To do:
When the line containing "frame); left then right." is found in the data below, give it again along with every later line, exactly; drop the pictures.

Dataset extract:
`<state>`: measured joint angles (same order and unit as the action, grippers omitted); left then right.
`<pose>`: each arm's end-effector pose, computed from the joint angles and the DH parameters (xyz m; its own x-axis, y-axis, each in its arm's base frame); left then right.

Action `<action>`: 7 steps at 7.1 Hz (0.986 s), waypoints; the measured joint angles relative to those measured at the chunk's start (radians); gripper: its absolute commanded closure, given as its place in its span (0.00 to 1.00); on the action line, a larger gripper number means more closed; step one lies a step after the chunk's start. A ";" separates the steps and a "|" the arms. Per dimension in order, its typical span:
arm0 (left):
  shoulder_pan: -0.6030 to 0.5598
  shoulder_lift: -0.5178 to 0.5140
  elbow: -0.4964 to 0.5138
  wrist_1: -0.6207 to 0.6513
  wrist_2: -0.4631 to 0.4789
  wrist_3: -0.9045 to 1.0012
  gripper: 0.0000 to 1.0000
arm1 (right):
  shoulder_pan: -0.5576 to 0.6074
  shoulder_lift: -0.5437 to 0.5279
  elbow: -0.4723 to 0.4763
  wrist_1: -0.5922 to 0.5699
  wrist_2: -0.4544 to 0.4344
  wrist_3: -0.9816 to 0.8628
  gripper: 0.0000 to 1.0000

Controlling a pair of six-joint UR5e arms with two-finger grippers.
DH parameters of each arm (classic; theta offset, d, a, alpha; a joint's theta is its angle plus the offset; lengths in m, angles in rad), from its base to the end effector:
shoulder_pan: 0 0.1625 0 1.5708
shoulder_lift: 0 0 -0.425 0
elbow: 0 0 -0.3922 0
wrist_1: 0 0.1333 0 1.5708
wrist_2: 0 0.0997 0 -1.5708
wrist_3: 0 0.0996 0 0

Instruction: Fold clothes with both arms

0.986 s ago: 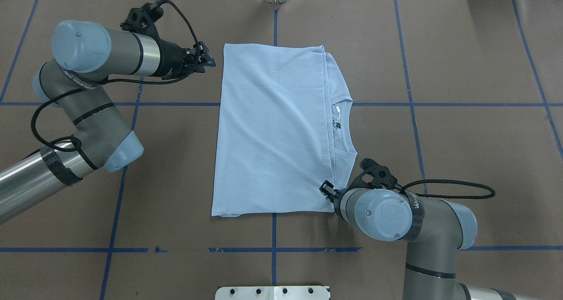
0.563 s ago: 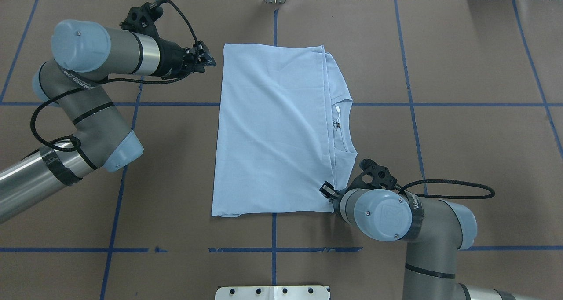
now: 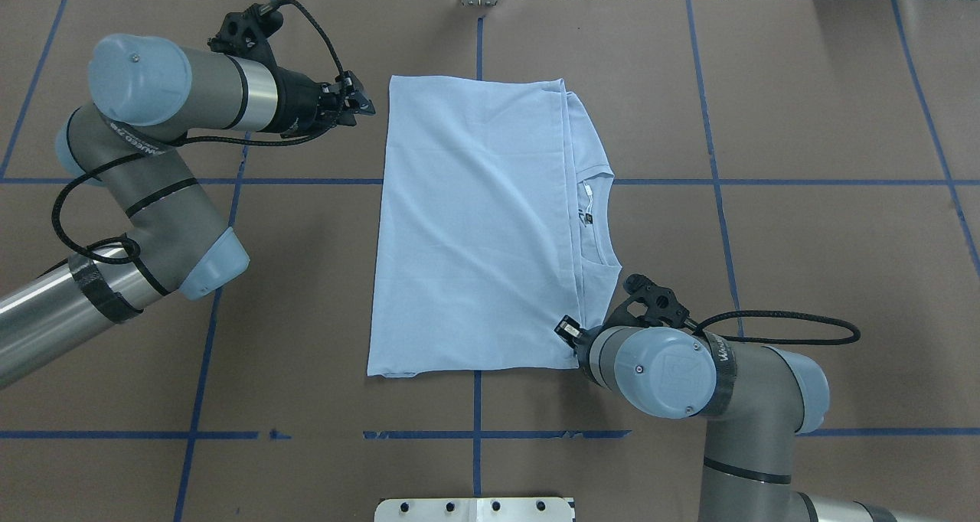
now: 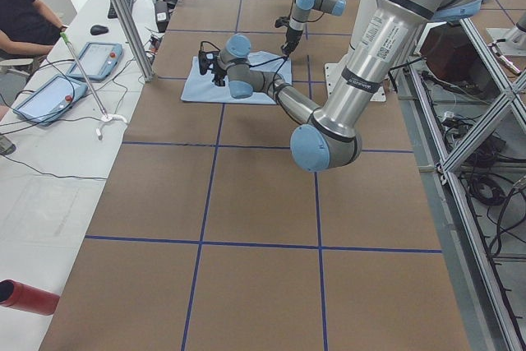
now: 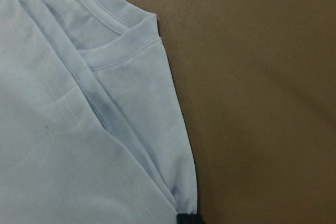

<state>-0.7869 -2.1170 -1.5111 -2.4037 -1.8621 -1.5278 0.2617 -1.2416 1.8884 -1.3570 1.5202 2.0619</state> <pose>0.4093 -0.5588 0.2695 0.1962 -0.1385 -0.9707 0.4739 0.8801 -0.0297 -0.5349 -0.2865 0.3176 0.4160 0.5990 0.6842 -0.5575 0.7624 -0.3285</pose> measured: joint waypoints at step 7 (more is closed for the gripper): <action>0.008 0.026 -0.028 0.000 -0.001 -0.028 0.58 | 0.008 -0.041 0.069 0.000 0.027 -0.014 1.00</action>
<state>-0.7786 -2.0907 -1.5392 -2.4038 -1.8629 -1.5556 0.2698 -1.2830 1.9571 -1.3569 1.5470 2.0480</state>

Result:
`<pose>`: each arm's end-effector pose, computed from the joint angles and the DH parameters (xyz m; its own x-axis, y-axis, each in its arm's base frame); left then right.

Action `<action>`: 7 steps at 7.1 Hz (0.986 s), waypoints; the measured joint angles relative to those measured at the chunk's start (radians); gripper: its absolute commanded closure, given as its place in its span (0.00 to 1.00); on the action line, a larger gripper number means more closed; step one lies a step after the chunk's start. A ";" separates the steps and a "|" the arms. Per dimension in order, its typical span:
arm0 (left):
  shoulder_pan: -0.6030 to 0.5598
  shoulder_lift: -0.5178 to 0.5140
  elbow: -0.4964 to 0.5138
  wrist_1: -0.6207 to 0.6513
  wrist_2: -0.4631 to 0.4789
  wrist_3: -0.9045 to 1.0012
  gripper: 0.0000 to 1.0000
arm1 (right):
  shoulder_pan: -0.5576 to 0.6074
  shoulder_lift: -0.5437 to 0.5279
  elbow: -0.4723 to 0.4763
  wrist_1: -0.5922 to 0.5699
  wrist_2: -0.4544 to 0.4344
  wrist_3: -0.9816 to 0.8628
  gripper: 0.0000 to 1.0000

Controlling a pair of six-joint UR5e arms with two-finger grippers.
DH parameters of each arm (classic; theta offset, d, a, alpha; a joint's theta is its angle plus the offset; lengths in m, angles in rad), from its base to the end effector:
shoulder_pan: 0 0.1625 0 1.5708
shoulder_lift: 0 0 -0.425 0
elbow: 0 0 -0.3922 0
wrist_1: 0 0.1333 0 1.5708
wrist_2: 0 0.0997 0 -1.5708
wrist_3: 0 0.0996 0 0

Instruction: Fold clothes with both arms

0.986 s ago: 
0.563 s ago: 
now: 
now: 
now: 

<state>-0.7869 -2.1170 -1.5111 -2.4037 -1.8621 -1.5278 0.2617 -1.2416 1.8884 -1.3570 1.5202 2.0619</state> <pose>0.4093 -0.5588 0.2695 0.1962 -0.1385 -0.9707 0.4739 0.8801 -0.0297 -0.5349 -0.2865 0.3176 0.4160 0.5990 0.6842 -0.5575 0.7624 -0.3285</pose> measured: joint waypoints at step 7 (more is closed for the gripper): <action>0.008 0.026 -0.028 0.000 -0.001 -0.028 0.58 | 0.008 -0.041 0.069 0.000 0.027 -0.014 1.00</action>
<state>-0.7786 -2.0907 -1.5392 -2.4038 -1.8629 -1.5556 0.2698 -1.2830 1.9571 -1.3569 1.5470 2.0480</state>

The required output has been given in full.